Omidicio La Fauci
il racconto di
Roberto Mangano
Una tragedia inspiegabile nella sua banalità, cominciata con un battibecco per questioni di viabilità e finita con un fendente che non ha lasciato scampo all’operaio. Un uomo benvoluto da tutti, un gran lavoratore come lo definiscono i vicini di casa che lascia la compagna e due figlie di 30 e 11 anni. Una tragedia che ha impressionato tutti, soprattutto gli abitanti di Provinciale che conoscevano entrambi i protagonisti della vicenda.

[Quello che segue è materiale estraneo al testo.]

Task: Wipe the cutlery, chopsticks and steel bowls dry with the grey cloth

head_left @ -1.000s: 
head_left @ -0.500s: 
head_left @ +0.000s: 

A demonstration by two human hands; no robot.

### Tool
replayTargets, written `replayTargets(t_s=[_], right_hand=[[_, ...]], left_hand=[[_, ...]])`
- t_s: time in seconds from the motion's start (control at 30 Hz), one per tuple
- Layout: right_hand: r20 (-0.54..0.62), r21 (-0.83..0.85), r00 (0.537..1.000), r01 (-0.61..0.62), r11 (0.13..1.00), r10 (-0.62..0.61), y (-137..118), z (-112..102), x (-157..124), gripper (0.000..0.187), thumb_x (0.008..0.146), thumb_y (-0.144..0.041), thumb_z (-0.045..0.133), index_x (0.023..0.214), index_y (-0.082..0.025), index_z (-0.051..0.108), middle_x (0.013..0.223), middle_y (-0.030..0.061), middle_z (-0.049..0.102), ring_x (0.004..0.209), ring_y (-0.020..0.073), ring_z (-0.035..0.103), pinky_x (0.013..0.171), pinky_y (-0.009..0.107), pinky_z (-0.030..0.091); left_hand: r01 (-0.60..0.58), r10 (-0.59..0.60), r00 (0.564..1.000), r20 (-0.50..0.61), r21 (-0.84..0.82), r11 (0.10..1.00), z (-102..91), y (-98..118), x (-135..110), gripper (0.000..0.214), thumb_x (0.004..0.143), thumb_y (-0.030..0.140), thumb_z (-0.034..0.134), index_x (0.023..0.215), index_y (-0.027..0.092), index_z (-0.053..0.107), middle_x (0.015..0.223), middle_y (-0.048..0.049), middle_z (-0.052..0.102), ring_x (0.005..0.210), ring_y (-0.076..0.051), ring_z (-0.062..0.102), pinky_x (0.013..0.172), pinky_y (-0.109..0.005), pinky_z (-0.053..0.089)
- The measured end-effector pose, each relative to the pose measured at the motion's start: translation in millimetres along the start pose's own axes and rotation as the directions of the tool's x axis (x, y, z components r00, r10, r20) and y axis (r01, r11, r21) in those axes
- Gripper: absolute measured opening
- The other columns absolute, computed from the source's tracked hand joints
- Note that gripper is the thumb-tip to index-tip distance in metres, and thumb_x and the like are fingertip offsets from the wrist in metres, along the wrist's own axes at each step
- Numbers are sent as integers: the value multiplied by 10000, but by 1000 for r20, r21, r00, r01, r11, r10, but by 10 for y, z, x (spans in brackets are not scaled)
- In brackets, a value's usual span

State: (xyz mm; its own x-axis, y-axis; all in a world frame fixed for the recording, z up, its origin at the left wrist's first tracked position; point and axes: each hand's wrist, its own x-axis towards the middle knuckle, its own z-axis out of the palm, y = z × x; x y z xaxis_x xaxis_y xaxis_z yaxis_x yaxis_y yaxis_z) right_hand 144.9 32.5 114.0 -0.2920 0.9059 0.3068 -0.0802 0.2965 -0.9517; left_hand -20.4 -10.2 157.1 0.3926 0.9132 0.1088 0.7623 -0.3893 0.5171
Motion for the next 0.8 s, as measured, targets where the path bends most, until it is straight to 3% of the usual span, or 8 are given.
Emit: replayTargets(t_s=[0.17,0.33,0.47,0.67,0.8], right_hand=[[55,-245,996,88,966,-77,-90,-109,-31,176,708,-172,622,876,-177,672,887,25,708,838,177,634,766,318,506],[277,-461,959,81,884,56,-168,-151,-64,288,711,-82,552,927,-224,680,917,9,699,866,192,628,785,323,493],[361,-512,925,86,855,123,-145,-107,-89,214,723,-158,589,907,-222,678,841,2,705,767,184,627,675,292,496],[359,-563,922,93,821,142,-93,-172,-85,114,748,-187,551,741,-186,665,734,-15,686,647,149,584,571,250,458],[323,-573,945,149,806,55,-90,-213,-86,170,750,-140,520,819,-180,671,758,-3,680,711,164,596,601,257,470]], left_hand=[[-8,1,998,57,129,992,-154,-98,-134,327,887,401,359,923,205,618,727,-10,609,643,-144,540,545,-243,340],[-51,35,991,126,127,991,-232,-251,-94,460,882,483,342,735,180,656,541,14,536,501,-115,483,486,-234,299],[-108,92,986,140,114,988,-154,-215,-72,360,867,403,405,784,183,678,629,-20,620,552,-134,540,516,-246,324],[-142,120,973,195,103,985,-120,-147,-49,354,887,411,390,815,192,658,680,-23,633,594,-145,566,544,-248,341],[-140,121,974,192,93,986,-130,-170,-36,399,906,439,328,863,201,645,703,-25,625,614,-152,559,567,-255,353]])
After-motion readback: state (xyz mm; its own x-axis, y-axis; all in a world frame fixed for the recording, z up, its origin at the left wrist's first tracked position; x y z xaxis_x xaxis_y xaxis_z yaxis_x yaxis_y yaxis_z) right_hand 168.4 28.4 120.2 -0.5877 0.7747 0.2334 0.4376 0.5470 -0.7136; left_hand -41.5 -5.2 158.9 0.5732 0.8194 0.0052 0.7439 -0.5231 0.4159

Sentito dagli investigatori della Squadra Mobile, subito dopo essersi costituito alla presenza del suo legale l’avvocato Antonello Scordo, Mangano ha fornito una ricostruzione dei fatti un po’ diversa rispetto a quella emersa nelle ore successive al delitto. Spiega di essere stato provocato e di essersi difeso. Ha raccontato di aver rischiato d’investire La Fauci che stava attraversano la strada a piedi all’incrocio fra via San Cosimo e viale San Martino. Sono subito volate parole grosse e sguardi di sfida. Secondo il racconto di mangano l’operaio lo avrebbe inseguito con una Vespa e lo avrebbe raggiunto davanti ad un negozio di Provinciale dove il ragazzo si stava recando per comprare la batteria di un telefono cellulare. Qui è esplosa la colluttazione. Il ventenne sostiene di essere stato schiaffeggiato da La Fauci ed è stato a questo punto che ha estratto il coltello colpendo l’avversario all’addome. Poi è entrato in un bar, si è lavato le mani e si è recato a casa per cambiarsi gli abiti sporchi di sangue. Durante il tragitto, nei pressi di Fondo Basile, ha lanciato dall’auto il coltello che però non è stato ritrovato. Poche ore dopo mentre La Fauci moriva al Policlinico durante l’intervento chirurgico al quale era stato sottoposto, Mangano si è costituito alla Squadra Mobile. Intanto il sostituto procuratore Anna Maria Arena ha disposto l’autopsia sul corpo dell’operaio di Provinciale che sarà eseguita all’obitorio del Policlinico.